----- Records

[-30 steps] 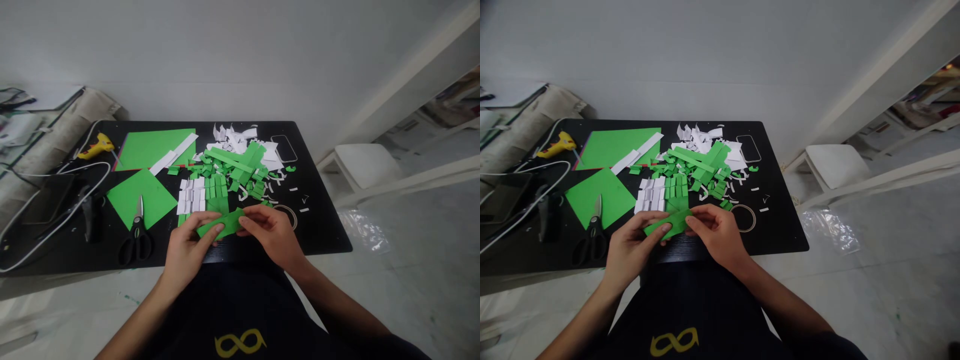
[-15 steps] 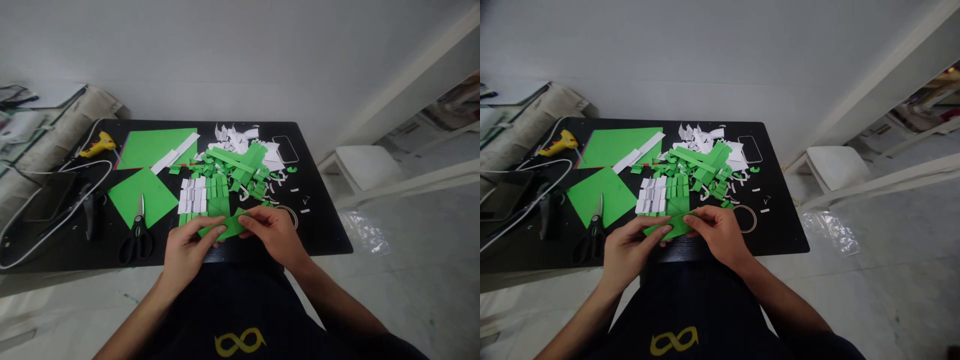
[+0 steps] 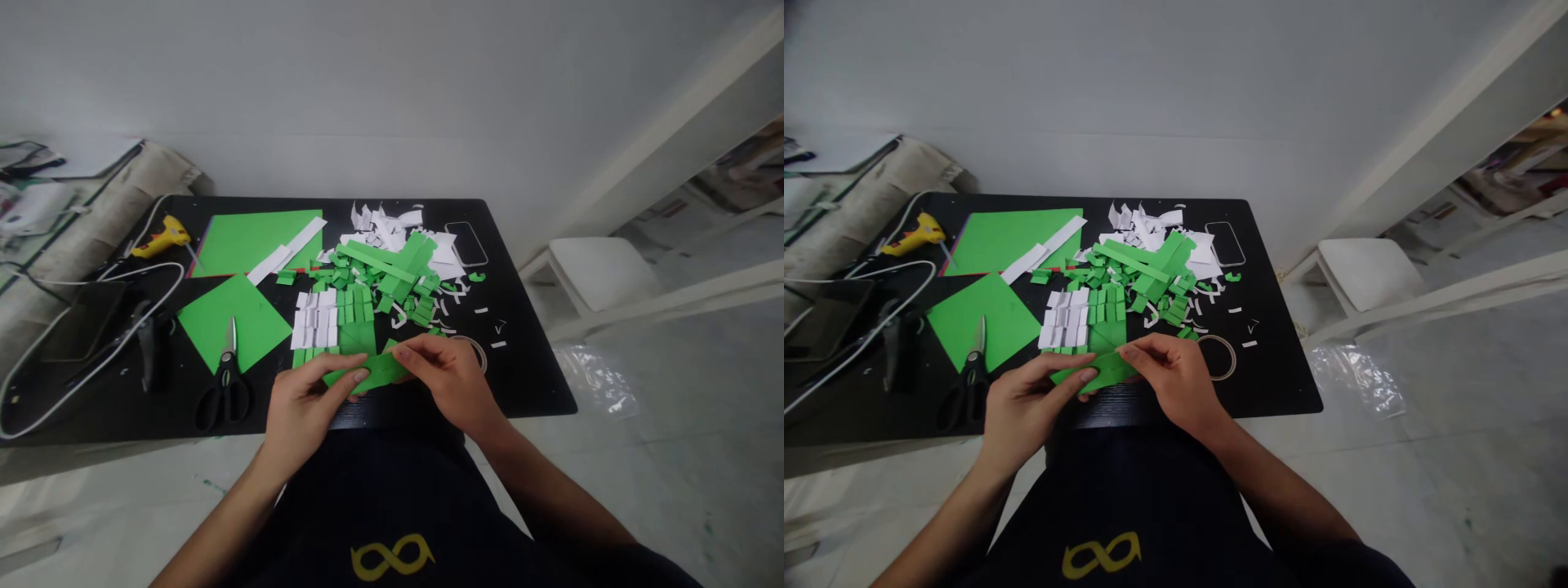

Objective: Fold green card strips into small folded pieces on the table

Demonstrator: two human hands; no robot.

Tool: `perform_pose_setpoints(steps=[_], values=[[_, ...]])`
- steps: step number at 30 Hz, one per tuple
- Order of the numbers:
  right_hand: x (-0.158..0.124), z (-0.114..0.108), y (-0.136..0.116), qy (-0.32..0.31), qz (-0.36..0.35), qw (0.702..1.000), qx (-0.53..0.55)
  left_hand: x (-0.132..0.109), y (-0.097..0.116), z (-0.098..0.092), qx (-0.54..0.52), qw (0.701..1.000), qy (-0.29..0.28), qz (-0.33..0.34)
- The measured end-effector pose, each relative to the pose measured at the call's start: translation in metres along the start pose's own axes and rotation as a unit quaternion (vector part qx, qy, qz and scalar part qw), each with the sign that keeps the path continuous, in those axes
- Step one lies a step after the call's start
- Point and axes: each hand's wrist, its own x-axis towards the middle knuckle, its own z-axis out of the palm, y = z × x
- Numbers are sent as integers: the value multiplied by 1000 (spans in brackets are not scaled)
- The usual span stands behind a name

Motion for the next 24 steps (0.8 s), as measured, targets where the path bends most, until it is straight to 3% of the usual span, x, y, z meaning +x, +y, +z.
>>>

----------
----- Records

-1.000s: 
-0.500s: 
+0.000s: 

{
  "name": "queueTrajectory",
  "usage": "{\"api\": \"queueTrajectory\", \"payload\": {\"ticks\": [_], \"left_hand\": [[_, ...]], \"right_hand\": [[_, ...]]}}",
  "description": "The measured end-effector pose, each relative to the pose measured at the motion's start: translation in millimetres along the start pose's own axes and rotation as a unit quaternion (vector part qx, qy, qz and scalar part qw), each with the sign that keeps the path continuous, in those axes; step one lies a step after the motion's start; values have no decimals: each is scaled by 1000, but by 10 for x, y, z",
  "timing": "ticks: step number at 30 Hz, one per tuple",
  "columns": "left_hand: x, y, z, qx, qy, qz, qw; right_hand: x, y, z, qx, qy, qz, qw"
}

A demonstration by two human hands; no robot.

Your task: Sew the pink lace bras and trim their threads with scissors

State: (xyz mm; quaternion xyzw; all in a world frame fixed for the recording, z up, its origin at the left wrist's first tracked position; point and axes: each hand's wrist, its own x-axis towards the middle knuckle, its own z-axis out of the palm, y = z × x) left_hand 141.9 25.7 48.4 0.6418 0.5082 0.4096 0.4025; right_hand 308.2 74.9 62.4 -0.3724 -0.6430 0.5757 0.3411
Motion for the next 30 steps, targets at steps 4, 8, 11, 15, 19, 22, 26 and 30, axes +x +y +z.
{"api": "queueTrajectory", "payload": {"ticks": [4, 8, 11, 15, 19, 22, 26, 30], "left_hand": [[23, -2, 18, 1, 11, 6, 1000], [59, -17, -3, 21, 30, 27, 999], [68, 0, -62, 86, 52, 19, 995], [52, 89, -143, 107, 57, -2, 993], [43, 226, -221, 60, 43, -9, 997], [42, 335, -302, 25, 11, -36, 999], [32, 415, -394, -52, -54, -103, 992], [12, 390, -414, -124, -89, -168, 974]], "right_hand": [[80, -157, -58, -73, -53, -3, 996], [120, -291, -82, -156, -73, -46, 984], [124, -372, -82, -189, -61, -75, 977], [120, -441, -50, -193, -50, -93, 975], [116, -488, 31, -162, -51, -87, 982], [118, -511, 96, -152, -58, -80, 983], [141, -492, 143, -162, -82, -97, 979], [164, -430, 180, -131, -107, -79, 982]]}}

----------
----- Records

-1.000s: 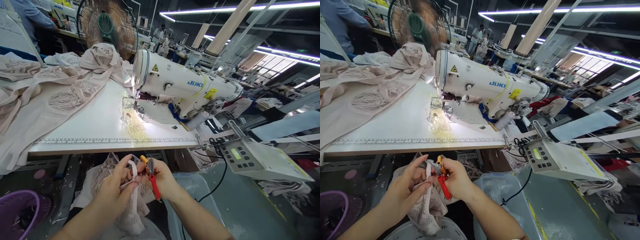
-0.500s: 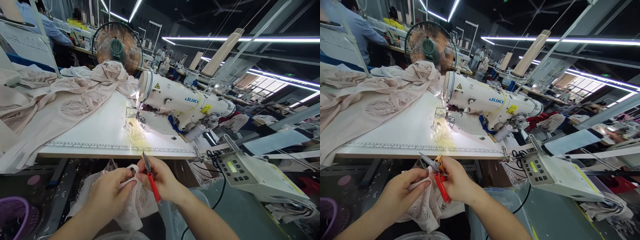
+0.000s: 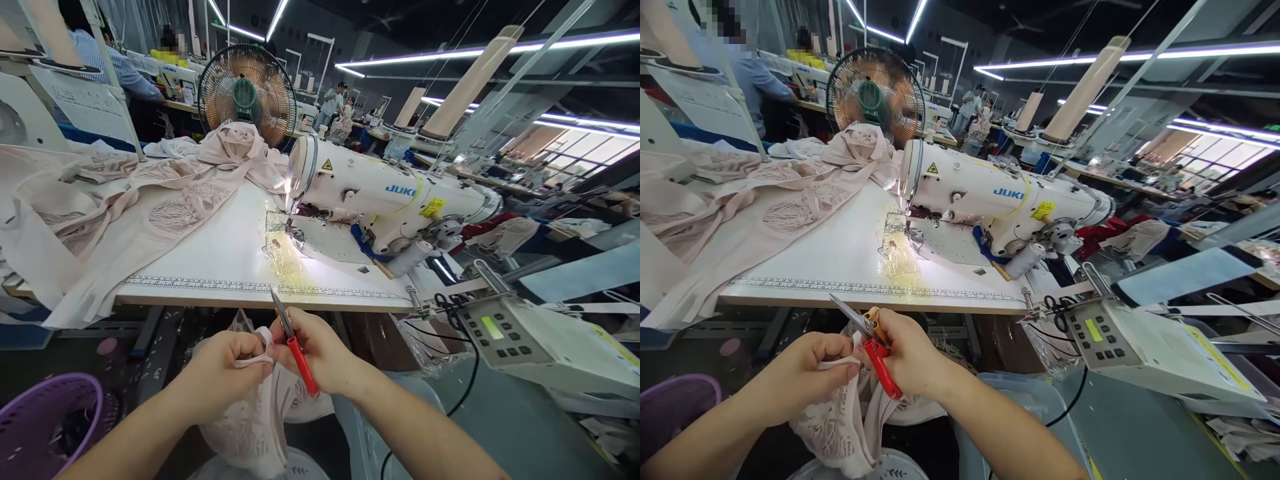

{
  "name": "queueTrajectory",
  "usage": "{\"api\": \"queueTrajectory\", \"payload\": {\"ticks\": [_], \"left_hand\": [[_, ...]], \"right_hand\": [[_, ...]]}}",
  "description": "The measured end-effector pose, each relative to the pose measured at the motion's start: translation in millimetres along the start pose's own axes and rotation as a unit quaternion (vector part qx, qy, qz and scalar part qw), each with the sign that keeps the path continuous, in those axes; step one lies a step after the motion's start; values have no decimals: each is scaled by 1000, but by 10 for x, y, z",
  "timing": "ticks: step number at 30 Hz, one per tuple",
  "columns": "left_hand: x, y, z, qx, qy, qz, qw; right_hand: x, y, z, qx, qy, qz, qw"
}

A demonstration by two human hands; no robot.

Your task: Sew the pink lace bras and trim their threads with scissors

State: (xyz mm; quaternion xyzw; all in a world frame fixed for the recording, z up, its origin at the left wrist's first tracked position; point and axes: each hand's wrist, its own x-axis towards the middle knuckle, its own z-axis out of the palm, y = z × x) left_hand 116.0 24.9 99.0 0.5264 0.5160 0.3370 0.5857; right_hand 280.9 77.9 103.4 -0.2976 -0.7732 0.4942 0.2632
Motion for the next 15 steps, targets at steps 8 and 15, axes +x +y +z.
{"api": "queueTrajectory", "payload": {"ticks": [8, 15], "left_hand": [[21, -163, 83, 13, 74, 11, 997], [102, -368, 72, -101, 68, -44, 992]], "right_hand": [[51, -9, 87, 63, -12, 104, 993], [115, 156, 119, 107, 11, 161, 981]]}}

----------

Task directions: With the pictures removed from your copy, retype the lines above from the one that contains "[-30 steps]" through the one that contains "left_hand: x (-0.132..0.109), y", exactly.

Response area:
[-30 steps] 
[-15 steps] 
[+0 steps] 

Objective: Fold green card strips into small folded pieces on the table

Demonstrator: two human hands; no robot.

Tool: `perform_pose_setpoints(steps=[_], values=[[_, ...]])`
- steps: step number at 30 Hz, one per tuple
- Order of the numbers:
  right_hand: x (-0.158..0.124), z (-0.114..0.108), y (-0.136..0.116), qy (-0.32..0.31), qz (-0.36..0.35), qw (0.702..1.000), qx (-0.53..0.55)
  left_hand: x (-0.132..0.109), y (-0.097..0.116), z (-0.098..0.092), qx (-0.54..0.52), qw (0.701..1.000), qy (-0.29..0.28), qz (-0.33..0.34)

This output contains the full answer.